New lives for old chimneys

New Lives for Old Chimneys...

...or ideas for heat recovery in older houses

In olden days...

Right through the first half of the twentieth century the typical house had a fireplace in each of its principal rooms. A pair of semis or terrace houses might share a chimney stack with eight chimney pots, one for the front room, dining room and front and back bedrooms in each house. These fireplaces were open to the rooms and even without a fire thermal convection caused volumes of warm air from indoors to escape up the chimney to the outside, replaced by cold air from outside drawn in through air bricks or as draughts under doors and around leaky windows. With a fire lit to really drive convection, this loss of heat was multiplied.

When I was a boy...

Since the sixties central heating grew to be almost universal and houses were built with fewer chimneys and most new homes now have none. Older houses were retrofitted with boilers and radiators and fireplaces were blocked up. Building regulations have required increasing levels of insulation and air tightness, reducing fabric heat losses (through walls, roof, doors and windows and floors, but necessitating extract fans and trickle vents to give adequate ventilation.

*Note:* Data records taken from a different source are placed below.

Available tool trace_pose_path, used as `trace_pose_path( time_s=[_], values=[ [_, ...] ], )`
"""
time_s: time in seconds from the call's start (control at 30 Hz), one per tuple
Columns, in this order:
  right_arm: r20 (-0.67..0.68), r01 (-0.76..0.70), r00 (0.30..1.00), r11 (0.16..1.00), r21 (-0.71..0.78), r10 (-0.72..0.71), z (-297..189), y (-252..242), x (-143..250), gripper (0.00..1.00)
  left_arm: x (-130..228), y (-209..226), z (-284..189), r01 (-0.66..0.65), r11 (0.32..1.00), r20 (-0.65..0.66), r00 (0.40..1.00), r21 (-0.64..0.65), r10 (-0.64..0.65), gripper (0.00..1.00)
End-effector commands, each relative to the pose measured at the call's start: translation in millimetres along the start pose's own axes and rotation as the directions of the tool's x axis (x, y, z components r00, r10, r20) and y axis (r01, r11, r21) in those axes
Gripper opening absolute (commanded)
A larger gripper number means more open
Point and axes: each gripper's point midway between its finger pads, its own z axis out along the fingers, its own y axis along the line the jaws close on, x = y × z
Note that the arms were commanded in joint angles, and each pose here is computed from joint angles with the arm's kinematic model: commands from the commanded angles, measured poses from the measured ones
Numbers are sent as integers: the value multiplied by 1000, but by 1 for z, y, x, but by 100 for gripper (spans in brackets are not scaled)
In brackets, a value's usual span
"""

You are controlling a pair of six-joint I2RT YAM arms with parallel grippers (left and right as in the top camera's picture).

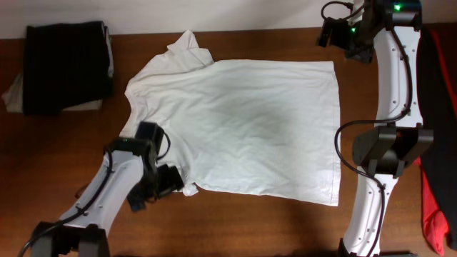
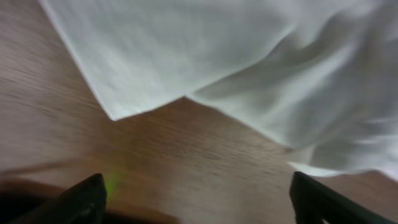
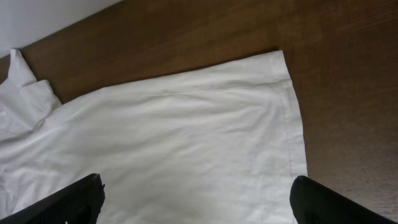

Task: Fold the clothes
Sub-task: 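Move the left gripper to the shirt's lower left hem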

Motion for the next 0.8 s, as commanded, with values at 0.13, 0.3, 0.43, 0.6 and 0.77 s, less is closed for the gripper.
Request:
trace_pose_path(
  time_s=[0.13, 0.3, 0.43, 0.6, 0.77],
  values=[
    [-2, -4, 1000, 1000, -5, 4, 0, 1, 1, 99, -12, -2, 23, 16, 999, 79, 997, 32, -19, 89],
    [-2, -4, 1000, 1000, -5, 4, 0, 1, 1, 99, -34, 15, 19, 89, 994, 201, 977, -62, -75, 89],
    [-2, -4, 1000, 1000, -5, 4, 0, 1, 1, 99, -39, 14, 18, 94, 994, 220, 972, -56, -80, 89],
    [-2, -4, 1000, 1000, -5, 4, 0, 1, 1, 99, -49, 6, 23, 80, 996, 240, 968, -36, -69, 81],
    [-2, -4, 1000, 1000, -5, 4, 0, 1, 1, 99, -50, 6, 31, 81, 995, 221, 973, -50, -68, 66]
  ],
)
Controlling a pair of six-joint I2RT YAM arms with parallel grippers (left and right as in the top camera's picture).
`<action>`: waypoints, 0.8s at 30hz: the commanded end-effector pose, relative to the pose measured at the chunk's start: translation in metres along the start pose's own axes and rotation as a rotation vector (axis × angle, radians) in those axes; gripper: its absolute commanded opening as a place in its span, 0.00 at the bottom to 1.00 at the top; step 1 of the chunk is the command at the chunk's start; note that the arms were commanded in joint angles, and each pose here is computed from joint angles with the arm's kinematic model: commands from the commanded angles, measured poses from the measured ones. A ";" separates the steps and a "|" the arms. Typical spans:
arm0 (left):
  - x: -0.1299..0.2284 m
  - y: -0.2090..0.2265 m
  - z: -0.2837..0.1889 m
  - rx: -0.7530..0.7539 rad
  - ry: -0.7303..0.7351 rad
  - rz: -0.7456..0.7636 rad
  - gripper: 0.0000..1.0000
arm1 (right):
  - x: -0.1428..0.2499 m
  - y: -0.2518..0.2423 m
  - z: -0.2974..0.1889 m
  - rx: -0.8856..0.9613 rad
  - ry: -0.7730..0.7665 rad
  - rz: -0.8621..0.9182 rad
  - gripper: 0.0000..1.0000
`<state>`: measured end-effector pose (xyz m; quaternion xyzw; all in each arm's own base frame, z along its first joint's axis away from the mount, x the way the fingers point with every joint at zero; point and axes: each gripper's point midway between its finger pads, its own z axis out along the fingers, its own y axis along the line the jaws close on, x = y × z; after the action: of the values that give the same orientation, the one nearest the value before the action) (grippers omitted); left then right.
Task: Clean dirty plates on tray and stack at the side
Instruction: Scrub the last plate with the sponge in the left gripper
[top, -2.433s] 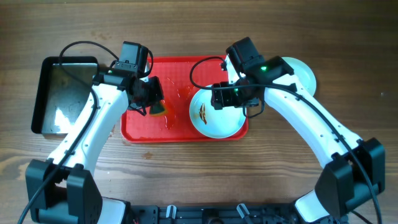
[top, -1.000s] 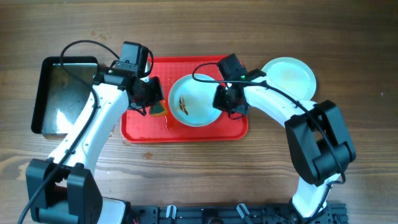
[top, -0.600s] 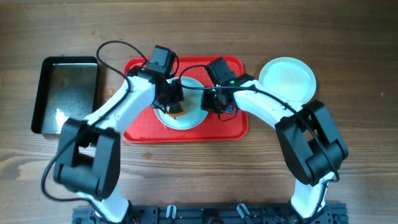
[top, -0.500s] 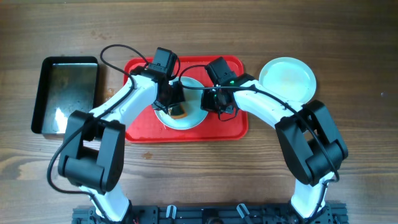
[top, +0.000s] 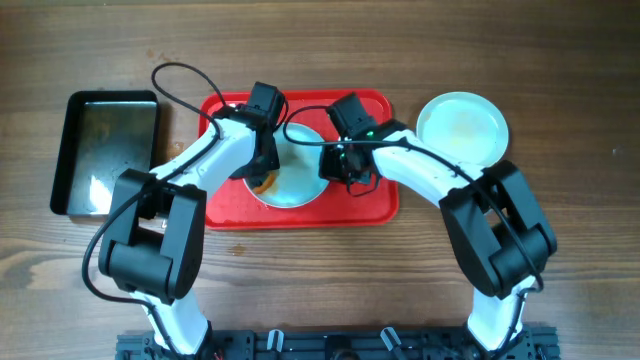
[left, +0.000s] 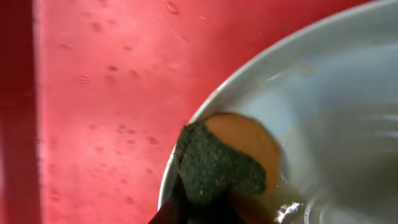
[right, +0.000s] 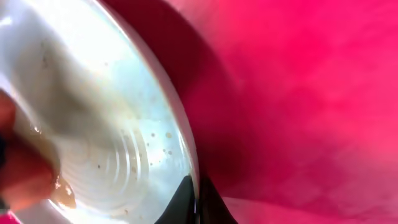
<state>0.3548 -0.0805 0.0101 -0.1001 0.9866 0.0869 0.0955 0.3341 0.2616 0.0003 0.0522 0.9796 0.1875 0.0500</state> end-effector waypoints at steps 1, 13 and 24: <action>-0.045 0.026 -0.026 -0.133 -0.158 -0.035 0.04 | 0.016 -0.037 0.024 0.117 0.058 0.033 0.05; 0.041 -0.080 -0.024 0.387 0.206 0.057 0.04 | 0.017 -0.030 0.024 0.082 0.070 0.032 0.04; 0.002 0.046 0.005 -0.247 -0.030 0.033 0.04 | 0.019 -0.031 0.024 0.085 0.077 0.032 0.05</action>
<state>0.3365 -0.1058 0.0056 -0.0794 0.9942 0.0477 0.0554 0.3292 0.2667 -0.0004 0.0492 0.9776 0.2017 0.0350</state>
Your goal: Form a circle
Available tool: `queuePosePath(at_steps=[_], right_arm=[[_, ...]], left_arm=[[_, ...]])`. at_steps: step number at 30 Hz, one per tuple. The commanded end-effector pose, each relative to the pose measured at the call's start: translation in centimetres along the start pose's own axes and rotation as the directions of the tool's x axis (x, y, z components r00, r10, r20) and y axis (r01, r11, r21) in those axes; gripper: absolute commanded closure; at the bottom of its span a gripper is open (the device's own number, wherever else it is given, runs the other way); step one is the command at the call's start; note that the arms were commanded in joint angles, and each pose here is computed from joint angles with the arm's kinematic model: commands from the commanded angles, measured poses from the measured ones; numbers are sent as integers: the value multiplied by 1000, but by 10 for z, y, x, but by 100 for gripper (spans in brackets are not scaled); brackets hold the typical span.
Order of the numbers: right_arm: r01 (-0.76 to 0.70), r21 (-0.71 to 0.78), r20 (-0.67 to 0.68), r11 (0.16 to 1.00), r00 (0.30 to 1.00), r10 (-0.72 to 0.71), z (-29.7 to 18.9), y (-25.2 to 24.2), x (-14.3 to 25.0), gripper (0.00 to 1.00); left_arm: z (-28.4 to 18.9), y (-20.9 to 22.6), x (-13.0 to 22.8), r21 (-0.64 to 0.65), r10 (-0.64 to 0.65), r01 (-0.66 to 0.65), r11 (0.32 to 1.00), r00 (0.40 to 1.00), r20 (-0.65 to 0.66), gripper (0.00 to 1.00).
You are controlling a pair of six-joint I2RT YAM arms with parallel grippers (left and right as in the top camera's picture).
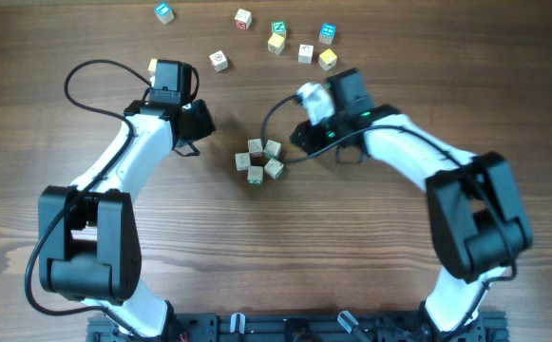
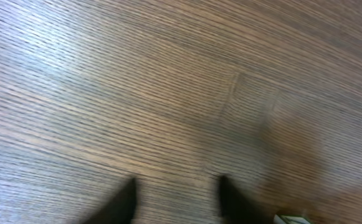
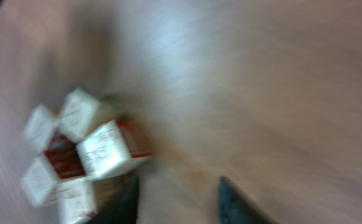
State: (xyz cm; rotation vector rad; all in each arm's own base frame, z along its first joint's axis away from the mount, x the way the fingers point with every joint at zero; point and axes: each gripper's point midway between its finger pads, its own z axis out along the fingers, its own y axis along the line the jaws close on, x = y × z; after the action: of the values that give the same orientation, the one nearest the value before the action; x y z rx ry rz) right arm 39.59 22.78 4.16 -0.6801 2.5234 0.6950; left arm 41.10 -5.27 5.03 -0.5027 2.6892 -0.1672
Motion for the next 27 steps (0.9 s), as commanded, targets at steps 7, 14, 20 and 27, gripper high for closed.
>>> queuePosePath(at_steps=[7,14,20,27], right_arm=[[-145,188,101,971,987,128,-44,-82,-10,0],[-146,191,101,971,987,129,-44,-82,-10,0],[-146,191,101,971,987,128,-44,-82,-10,0],[-146,191,101,971,987,128,-44,-82,-10,0]], left_arm=[[4,12,5,-63,10,-12,998,1000,-17,0],[4,12,5,-63,10,-12,998,1000,-17,0],[4,12,5,-63,10,-11,998,1000,-17,0],[-97,-8,-43,17,7,-12,1000,963,270,0]])
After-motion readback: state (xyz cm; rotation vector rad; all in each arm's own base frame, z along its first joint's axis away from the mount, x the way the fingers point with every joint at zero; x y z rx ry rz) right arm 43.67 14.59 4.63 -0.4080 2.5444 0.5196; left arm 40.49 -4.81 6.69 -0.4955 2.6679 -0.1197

With more insulation fabric losses have reduced but extract fans pump warm air straight out of the home pulling cold air in to replace it, so ventilation heat loss becomes a major factor.

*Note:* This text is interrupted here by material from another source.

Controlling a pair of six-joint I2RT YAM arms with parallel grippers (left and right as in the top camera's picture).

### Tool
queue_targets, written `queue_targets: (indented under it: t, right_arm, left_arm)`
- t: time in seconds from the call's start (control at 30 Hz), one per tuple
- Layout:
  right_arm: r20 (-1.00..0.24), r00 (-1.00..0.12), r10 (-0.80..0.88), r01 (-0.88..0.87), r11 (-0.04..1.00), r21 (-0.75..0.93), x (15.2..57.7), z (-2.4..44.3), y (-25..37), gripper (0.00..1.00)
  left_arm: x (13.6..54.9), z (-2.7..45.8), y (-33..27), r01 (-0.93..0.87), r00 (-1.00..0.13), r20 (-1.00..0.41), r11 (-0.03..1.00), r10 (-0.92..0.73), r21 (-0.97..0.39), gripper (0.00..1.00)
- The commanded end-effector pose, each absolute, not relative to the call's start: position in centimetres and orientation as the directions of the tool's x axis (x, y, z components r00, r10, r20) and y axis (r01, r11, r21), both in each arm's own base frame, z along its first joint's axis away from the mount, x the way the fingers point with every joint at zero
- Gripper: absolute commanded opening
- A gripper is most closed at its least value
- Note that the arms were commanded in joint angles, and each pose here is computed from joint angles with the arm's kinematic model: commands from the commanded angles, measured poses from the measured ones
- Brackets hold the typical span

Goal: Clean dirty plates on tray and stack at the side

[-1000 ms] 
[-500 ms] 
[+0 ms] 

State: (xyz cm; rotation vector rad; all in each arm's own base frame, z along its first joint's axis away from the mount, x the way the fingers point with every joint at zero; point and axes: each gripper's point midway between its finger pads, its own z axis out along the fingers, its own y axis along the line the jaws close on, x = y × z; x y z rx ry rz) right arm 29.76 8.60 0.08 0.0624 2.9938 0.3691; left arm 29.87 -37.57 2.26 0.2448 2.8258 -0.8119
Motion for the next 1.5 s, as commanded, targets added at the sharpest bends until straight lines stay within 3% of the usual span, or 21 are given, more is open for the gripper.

These new-fangled ideas...

A tiny (but increasing) number of new homes are built to the Passivhaus standard or close to it. They incorporate very high levels of insulation and air-tightness to minimise the need for heating. They still need ventilation though, but rather than throw heat away via extract fans they have mechanical ventilation with heat recovery (MVHR). A central unit, often sited in the roof space, has fans to extract moist or smelly air from the kitchen and bathroom and pull in fresh air from outside and filter it to supply to the living spaces and bedrooms. That's the MV bit. The HR bit is the clever part and is amazingly simple: a heat exchanger with a double labrynth of air channels bringing the warm extract air into close contact with the cooler fresh air supply without letting them mix.

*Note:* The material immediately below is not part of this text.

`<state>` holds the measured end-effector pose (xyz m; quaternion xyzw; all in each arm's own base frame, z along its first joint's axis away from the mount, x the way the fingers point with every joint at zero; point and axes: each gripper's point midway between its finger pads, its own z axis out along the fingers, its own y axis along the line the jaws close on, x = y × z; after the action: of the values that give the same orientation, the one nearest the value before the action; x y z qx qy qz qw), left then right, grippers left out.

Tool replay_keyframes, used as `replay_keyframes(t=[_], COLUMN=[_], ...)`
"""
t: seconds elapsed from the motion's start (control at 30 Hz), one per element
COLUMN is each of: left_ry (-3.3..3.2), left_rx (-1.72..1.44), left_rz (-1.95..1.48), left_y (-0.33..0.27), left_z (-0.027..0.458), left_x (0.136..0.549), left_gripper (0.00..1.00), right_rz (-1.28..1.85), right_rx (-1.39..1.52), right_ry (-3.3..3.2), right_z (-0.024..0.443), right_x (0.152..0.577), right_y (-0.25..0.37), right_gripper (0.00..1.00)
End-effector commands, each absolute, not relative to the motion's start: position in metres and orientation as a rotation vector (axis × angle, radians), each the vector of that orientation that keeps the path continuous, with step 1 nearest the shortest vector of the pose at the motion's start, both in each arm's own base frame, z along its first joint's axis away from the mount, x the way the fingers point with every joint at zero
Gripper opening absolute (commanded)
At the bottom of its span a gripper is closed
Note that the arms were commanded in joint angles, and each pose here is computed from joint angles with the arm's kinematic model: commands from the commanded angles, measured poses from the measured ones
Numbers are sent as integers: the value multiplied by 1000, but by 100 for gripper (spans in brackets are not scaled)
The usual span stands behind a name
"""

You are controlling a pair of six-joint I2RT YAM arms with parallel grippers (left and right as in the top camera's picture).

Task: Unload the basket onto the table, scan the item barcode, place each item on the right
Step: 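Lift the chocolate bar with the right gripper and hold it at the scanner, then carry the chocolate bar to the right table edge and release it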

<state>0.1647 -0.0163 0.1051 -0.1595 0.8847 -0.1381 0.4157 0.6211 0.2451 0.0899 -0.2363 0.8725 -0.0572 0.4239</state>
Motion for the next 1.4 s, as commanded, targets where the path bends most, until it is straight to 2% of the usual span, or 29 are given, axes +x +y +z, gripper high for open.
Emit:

Imagine the heat exchanger channels as two ducts sharing a thermally conductive wall. The temperatures in this explanation are based on actual measurements I took on our own MVHR system. The house is heated to 21-22C while the outside temperature is around 10C. The fans run quietly but continuously passing outgoing and incoming air in opposite directions. The extract air from the kitchen and bathrooms enters the heat exchanger at 22C while clean, fresh air arrives in the house at 20C. Outside, the supply air is drawn in at the ambient temperature of 10C while the expelled air is a little warmer at 12C. All the way through the heat exchanger the extract air is a couple of degrees warmer than the supply air but is giving up it's heat to warm the incoming air - heat recovery. Instead of throwing out 11-12C of heat just around 2C is lost and around 85% is retained. Ventilation heat loss is slashed.

Distributing air to and from all the rooms in a house from a central MVHR unit can involve quite a lot of ducting. If it is designed into a new house this need not cause any problems. Even in many existing homes - especially bungalows - it may still be easy by using the roof space. In a two or three storey house, though, routing ducts from several rooms on lower floors to a central point and then arranging main supply and exhaust ducts to the outside can be awkward. Which is where I want to come back to the chimney.

Retrofit for purpose

With a very high proportion of Britain's carbon footprint being due to domestic heating, it is essential to make homes more energy efficient. Standards are very slowly improving for new build but we build relatively few new houses and most of the nation's homes are old and leaky. Repair is less wasteful than replace so even if we could demolish and rebuild like they did in the sixties, improving the existing housing stock is a better solution - retrofit. Going beyond the usual cavity-wall and loft insulation and solar panels to wide-ranging improvements to wall, floor, door and window insulation, air-tightness and low-carbon heating is even more effective - deep retrofit.

Once insulation has been radically increased and fabric heat losses minimised, ventilation heat loss becomes more significant and throwing warm air out of extract fans seems an even dafter idea. The answer, we have established, is heat recovery, but retrofitting a whole-whose ventilation system, like insulating walls and floors, can be difficult and disruptive. But what if our house has a chimney? 
Around 53% of homes were built before 1965 and were invariably built with chimneys. Disused and sealed off since the central heating went in, the chimney provides an air channel connecting both floors of the house to the outside via the roof space. In many homes it would be possible to make use of it to route ventilation ducts.

Illustrated is an example where the MVHR heat exchanger and fan unit is sited in the roof space extracting air (orange) through the bathroom ceiling and via a duct from the kitchen, routed through the airing cupboard, and out to the upper part of the chimney where it is exhausted (green) to the outside having given over its heat to warm up fresh air (blue) taken from the well-ventilated roof space and fed (yellow) into the bedrooms though the ceilings and to the ground-floor living spaces via the lower part of the chimney stack. Using the the roof space, a redundant chimney and a first-floor cupboard minimises clutter in the rooms themselves an old house might be brought up to near Passivhaus standard.